1 Comment | Share On Facebook| After the Boston Bombings: We Are the Next Responders Share/Save/Bookmark Apr 25, 2013

Sr. Simone addresses the crowd at the vigil. (Christopher L. Walton/UU World)

In response to the recent Boston Marathon bombings, the UU Mass Action state advocacy network quickly organized a vigil for Love Not Fear in Massachusetts as part of their seventh annual Advocacy Day on Tuesday, April 23rd. Over 100 Unitarian Universalists gathered outside of the Massachusetts State House as a faithful presence, calling for love and compassion for all our communities and especially for immigrants and Muslims. They were joined by Sister Simone Campbell, Executive Director of NETWORK and organizer of the “Nuns on the Bus” tour, who was the keynote speaker for Advocacy Day. Sr. Simone spoke of the need for us all “to touch the pain and from that pain talk with each other and our legislators.” She described how she does that in her role on Capitol Hill and announced that the nuns are going on the bus again for federal immigration reform. She also talked about the importance of not demonizing any faith tradition and applauded the message of Standing on the Side of Love. When she was finished, Jesse Jaeger, Executive Director of UU Mass Action, presented her with a Love t-shirt.

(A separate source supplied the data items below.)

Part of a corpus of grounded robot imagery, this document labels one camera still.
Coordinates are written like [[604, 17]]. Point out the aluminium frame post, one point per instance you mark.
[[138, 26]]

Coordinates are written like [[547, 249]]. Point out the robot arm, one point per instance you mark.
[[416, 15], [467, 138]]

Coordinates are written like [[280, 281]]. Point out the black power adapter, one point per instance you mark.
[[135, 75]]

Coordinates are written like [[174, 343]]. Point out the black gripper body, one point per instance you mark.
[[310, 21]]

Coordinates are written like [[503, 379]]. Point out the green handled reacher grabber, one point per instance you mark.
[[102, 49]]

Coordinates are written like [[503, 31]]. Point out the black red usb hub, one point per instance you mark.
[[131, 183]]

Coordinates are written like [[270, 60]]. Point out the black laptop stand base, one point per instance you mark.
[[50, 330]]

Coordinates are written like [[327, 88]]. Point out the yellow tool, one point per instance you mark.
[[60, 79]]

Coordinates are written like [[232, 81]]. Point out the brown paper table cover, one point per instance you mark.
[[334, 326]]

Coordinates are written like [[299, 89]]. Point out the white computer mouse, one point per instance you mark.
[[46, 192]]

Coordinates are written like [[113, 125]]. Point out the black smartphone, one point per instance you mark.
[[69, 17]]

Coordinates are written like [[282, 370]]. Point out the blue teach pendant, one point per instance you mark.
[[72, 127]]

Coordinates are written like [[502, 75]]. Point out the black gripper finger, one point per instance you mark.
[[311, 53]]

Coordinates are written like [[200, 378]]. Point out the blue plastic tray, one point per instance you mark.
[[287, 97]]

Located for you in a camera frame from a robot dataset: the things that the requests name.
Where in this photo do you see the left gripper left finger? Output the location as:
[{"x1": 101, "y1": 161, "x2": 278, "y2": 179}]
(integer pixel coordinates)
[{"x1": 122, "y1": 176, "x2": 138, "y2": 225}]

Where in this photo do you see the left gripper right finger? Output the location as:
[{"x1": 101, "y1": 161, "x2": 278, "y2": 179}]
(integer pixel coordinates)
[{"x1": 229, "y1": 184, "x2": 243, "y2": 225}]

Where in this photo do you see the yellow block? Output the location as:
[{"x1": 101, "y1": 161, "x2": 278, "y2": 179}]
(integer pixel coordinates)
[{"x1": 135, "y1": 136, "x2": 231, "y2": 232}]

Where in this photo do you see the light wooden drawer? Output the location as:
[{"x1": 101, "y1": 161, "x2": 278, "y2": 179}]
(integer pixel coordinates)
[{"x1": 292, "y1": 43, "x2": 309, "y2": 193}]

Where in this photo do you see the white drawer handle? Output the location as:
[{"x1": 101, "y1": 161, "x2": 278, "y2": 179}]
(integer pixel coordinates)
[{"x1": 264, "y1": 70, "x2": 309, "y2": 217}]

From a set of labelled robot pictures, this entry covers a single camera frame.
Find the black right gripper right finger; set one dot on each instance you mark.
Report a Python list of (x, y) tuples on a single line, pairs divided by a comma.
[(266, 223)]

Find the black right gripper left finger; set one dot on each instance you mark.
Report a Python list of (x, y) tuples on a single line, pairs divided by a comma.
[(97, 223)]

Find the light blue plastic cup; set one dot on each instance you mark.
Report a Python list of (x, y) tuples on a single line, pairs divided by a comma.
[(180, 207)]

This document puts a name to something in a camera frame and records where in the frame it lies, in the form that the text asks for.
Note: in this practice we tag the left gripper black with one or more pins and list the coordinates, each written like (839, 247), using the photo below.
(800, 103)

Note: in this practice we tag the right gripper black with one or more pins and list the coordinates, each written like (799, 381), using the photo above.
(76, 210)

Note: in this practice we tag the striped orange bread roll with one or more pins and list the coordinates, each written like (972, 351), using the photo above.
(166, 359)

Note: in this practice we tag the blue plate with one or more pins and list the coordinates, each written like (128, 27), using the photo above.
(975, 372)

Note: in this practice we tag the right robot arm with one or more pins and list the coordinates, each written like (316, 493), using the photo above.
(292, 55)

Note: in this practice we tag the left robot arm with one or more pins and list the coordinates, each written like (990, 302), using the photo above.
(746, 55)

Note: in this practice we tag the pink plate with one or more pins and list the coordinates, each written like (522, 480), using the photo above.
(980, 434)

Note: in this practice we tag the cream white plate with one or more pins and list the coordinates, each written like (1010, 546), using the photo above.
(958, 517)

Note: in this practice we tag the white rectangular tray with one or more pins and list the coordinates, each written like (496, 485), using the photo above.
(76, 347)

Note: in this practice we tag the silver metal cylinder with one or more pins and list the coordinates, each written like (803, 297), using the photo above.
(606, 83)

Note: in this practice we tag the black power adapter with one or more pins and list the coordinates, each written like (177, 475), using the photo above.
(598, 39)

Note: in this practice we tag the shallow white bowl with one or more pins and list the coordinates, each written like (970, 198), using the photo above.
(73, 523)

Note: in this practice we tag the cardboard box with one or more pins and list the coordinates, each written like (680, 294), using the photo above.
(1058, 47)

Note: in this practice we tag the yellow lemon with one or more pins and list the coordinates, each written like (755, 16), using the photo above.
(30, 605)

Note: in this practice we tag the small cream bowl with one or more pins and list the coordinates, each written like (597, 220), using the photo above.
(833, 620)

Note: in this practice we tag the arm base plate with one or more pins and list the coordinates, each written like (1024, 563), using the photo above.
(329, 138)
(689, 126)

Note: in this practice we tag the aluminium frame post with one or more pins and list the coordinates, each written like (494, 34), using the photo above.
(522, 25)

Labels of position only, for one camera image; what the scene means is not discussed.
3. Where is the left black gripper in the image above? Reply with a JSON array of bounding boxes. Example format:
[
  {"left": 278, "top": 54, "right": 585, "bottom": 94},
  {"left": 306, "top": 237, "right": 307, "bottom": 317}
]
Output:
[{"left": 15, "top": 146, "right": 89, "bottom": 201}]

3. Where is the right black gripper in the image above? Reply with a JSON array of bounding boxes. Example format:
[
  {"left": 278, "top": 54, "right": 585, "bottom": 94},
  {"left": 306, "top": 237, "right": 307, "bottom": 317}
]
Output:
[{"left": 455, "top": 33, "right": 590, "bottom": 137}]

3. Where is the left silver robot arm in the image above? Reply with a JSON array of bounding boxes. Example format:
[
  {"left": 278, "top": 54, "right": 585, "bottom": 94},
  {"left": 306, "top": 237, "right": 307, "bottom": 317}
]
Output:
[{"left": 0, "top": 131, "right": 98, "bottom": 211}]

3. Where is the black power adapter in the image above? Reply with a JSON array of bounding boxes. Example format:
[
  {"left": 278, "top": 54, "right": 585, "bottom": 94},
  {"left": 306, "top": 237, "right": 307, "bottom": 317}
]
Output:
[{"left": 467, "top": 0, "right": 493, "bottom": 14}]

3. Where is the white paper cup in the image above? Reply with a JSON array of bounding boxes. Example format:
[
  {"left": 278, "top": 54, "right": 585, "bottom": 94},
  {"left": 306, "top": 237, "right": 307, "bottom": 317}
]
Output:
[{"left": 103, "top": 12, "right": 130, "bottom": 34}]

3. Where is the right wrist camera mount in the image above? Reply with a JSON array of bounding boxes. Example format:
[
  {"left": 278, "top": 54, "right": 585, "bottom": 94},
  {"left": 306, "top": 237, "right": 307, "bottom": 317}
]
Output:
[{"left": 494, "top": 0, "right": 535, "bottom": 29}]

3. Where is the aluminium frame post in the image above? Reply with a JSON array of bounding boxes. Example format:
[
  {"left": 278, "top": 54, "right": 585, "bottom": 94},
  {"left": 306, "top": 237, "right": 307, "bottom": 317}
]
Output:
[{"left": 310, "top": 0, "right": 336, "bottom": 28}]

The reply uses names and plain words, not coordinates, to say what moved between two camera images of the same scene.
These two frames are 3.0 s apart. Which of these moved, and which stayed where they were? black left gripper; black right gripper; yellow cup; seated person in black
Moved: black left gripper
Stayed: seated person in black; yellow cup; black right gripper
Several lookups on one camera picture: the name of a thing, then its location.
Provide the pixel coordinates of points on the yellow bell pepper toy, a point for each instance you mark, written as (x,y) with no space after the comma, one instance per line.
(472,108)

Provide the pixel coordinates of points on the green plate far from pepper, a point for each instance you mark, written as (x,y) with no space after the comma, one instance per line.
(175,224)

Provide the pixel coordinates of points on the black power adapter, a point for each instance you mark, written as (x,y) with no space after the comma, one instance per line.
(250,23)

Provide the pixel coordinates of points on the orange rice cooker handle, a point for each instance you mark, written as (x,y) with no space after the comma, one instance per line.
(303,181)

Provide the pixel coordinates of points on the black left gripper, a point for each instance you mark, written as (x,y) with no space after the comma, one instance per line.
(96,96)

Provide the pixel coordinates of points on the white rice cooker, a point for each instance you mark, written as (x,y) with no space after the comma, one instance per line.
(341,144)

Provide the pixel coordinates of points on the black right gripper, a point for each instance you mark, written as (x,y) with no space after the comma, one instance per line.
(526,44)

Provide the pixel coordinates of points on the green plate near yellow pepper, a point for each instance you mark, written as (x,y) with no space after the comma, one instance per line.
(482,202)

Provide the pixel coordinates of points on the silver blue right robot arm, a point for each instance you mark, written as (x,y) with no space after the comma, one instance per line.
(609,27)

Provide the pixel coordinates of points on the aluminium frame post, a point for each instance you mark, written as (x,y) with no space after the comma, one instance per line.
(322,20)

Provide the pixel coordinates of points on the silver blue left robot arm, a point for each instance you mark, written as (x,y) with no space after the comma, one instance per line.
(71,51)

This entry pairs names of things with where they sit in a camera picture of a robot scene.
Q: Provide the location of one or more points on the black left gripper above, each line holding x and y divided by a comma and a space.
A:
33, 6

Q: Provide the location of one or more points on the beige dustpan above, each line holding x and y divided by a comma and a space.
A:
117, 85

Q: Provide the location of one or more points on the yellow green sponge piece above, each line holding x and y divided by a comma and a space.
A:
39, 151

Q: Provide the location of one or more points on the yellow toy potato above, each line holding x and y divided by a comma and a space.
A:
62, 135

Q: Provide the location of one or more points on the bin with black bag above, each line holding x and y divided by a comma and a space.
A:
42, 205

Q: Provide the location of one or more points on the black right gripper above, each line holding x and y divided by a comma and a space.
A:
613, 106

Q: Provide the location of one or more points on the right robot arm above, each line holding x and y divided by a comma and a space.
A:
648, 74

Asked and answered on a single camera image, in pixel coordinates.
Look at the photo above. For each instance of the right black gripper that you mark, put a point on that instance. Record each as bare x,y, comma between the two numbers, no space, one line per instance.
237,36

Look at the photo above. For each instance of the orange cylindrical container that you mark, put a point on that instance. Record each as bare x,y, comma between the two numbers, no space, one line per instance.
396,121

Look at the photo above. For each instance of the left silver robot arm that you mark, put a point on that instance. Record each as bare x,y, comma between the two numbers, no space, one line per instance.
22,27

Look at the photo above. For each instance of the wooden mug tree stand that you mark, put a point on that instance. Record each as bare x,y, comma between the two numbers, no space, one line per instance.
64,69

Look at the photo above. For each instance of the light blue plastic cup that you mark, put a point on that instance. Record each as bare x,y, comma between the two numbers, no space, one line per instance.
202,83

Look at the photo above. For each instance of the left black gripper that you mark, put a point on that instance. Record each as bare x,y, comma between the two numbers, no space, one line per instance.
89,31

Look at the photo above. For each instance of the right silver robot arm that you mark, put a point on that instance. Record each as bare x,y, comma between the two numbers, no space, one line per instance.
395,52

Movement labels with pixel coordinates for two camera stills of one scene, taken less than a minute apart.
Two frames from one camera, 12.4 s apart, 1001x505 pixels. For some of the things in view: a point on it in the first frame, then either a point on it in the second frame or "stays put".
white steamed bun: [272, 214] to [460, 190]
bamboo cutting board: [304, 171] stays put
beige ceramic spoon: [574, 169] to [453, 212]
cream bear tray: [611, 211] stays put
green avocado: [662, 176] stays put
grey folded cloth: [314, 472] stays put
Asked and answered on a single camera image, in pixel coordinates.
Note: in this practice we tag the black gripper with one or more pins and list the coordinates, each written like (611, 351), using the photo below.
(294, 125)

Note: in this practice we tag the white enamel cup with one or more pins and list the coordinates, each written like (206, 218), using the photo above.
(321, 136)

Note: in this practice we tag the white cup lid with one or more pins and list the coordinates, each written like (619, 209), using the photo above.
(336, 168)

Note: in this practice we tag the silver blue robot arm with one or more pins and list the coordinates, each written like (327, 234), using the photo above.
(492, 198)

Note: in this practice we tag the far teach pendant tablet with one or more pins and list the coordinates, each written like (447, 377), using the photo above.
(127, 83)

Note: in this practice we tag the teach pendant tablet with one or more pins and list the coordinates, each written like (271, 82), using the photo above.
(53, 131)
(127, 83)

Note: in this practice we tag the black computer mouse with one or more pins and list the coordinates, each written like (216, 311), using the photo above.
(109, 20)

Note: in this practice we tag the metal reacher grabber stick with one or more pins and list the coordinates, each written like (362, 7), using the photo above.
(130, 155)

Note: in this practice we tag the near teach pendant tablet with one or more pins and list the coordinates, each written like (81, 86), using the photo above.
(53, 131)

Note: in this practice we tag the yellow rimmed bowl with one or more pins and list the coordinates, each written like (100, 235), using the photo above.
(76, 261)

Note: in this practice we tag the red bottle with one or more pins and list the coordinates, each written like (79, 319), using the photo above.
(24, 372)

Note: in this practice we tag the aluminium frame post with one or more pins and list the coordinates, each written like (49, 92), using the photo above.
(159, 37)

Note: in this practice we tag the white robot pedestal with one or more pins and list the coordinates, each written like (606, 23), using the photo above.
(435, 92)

Rev. Fred Small, Senior Minister of First Parish in Cambridge UU, led the group in song and then addressed the gathering, saying :

“If we respond to this tragedy with hatred, with fear, with racial profiling, with religious bigotry, with attacks upon immigrants, with a fortress mentality that demonizes and excludes—they win. If we respond with courage, with compassion, with generosity, with inclusiveness—we win. Everyone wins. We honor the first responders who risk their own lives to save the lives of others. And we—we are the next responders.”

Rev. John Gibb Millspaugh, Director of Congregational Development for the Massachusetts Bay and Clara Barton Districts, spoke on behalf of the District and the Unitarian Universalist Association. He said:

“Already in the town of Malden, a town I drive through each week, a white male has assaulted a hijab-wearing woman of Middle Eastern heritage out with her baby stroller. He punched her for two minutes, shouting obscenities and saying ‘Muslims, you are terrorists.’ It’s inexcusable and morally abhorrent. And yet, people whose sacred space has been violated naturally desperately want someone to blame. I shudder to think what we might add to the desecration.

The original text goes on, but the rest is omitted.